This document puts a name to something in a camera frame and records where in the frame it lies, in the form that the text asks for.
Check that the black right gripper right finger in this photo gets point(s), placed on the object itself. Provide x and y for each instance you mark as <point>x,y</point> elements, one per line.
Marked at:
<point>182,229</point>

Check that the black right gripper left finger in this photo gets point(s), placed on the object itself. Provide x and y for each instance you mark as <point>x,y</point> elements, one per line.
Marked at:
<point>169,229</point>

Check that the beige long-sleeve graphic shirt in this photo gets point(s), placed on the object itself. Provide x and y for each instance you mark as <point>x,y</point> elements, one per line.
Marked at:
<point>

- - - - - - -

WHAT TO WORK ON :: Without altering a single word, set down all the entries again.

SOLUTION BELOW ::
This document puts a name to something in a camera frame and records where in the frame it lies, in the form that the text asks for.
Check that the black right gripper right finger in this photo gets point(s), placed on the object itself. Provide x and y for each instance you mark as <point>x,y</point> elements, one per line.
Marked at:
<point>182,229</point>

Check that the black right gripper left finger in this photo gets point(s), placed on the object itself. Provide x and y for each instance you mark as <point>x,y</point> elements, one per line.
Marked at:
<point>169,229</point>

Check that the beige long-sleeve graphic shirt in this photo gets point(s), placed on the object itself. Provide x and y for each instance you mark as <point>x,y</point> elements, one per line.
Marked at:
<point>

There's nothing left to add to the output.